The war is a turning-point for Russia. It has consigned Mr. Putin’s regime to broad international isolation. He has also had to deal with difficult domestic political undercurrents, from the rebellion by the mercenaries of the Wagner Group and other pockets of the military—for instance in Belgorod—to ethnic tensions in several Russian regions and the recent terrorist attack in Moscow.

These show that political risk in Russia is very high. Mr. Putin may recently have been re-elected, but he faces all kinds of possible black-swan events.

Adding to the risks confronting Mr. Putin, the war has convinced more and more former Soviet republics that Russia’s imperial ambition threatens their independence, sovereignty and territorial integrity.

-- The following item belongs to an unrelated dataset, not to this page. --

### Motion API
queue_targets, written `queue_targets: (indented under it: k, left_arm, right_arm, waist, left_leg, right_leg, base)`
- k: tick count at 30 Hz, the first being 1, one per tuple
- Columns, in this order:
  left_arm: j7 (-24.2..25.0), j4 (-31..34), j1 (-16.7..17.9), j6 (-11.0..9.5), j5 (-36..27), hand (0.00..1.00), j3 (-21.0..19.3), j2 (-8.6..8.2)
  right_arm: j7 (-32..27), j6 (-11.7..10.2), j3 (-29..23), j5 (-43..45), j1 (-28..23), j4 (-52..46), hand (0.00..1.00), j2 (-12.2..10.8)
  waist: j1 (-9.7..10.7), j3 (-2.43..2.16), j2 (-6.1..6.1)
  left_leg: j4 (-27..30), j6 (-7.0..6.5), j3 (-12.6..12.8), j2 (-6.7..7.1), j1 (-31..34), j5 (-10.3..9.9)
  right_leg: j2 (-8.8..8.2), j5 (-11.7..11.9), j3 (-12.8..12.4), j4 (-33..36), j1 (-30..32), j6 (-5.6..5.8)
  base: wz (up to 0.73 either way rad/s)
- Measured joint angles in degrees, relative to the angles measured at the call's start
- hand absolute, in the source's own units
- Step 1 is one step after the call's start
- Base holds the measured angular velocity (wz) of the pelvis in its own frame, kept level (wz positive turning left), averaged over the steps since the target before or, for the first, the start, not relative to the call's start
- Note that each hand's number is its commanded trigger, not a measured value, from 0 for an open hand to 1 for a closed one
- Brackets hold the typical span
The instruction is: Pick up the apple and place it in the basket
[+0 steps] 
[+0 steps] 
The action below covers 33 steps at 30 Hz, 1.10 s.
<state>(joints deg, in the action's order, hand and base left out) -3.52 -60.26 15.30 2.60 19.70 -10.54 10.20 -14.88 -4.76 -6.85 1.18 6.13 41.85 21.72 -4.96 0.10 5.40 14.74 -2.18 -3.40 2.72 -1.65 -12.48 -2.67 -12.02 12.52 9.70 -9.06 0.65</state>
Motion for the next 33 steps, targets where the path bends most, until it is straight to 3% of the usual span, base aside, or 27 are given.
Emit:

Increasingly aware that a Russian victory is out of the question, these states are distancing themselves from Moscow in different ways, from forging economic-development policies that are less dependent on Russia to pursuing more balanced foreign policies. As a result, prospects for the Eurasian integration that Russia advocates have dimmed.

The war, meanwhile, has made Europe wake up to the enormous threat that Russia’s military aggression poses to the continent’s security and the international order, bringing post-cold-war EU-Russia detente to an end. Many European countries have given up their illusions about Mr. Putin’s Russia.

At the same time, the war has jolted NATO out of what Emmanuel Macron, the French president, called its “brain-dead” state. With most NATO countries increasing their military spending, the alliance’s forward military deployment in eastern Europe has been greatly shored up.

The addition of Sweden and Finland to NATO highlights Mr. Putin’s inability to use the war to prevent the alliance’s expansion.

The war will also help to reshape the UN Security Council. It has highlighted the body’s inability to effectively assume its responsibility of maintaining world peace and regional security owing to the abuse of veto power by some permanent members. This has riled the international community, increasing the chances that reform of the Security Council will speed up.

Germany, Japan, India and other countries are likely to become permanent members and the five current permanent members may lose their veto power. Without reform, the paralysis that has become the hallmark of the Security Council will lead the world to an even more dangerous place.

China’s relations with Russia are not fixed, and they have been affected by the events of the past two years. Russia’s foreign minister, Sergei Lavrov, has just visited Beijing, where he and his Chinese counterpart once again emphasized the close ties between their countries.

But the trip appears to have been more diplomatic effort by Russia to show it is not alone than genuine love-in. Shrewd observers note that China’s stance towards Russia has reverted from the “no limits” stance of early 2022, before the war, to the traditional principles of “non-alignment, non-confrontation and non-targeting of third parties”.

Although China has not joined Western sanctions against Russia, it has not systematically violated them.

It is true that China imported more than 100m tons of Russian oil in 2023, but that is not a great deal more than it was buying annually before the war. If China stops importing Russian oil and instead buys from elsewhere, it will undoubtedly push up international oil prices, putting huge pressure on the world economy.

Since the war began China has conducted two rounds of diplomatic mediation. Success has proved elusive but no one should doubt China’s desire to end this cruel war through negotiations.

That wish shows that China and Russia are very different countries. Russia is seeking to subvert the existing international and regional order by means of war, whereas China wants to resolve disputes peacefully.

With Russia still attacking Ukrainian military positions, critical infrastructure and cities, and possibly willing to escalate further, the chances of a Korea-style armistice look remote. In the absence of a fundamental change in Russia’s political system and ideology, the conflict could become frozen.

That would only allow Russia to continue to launch new wars after a respite, putting the world in even greater danger.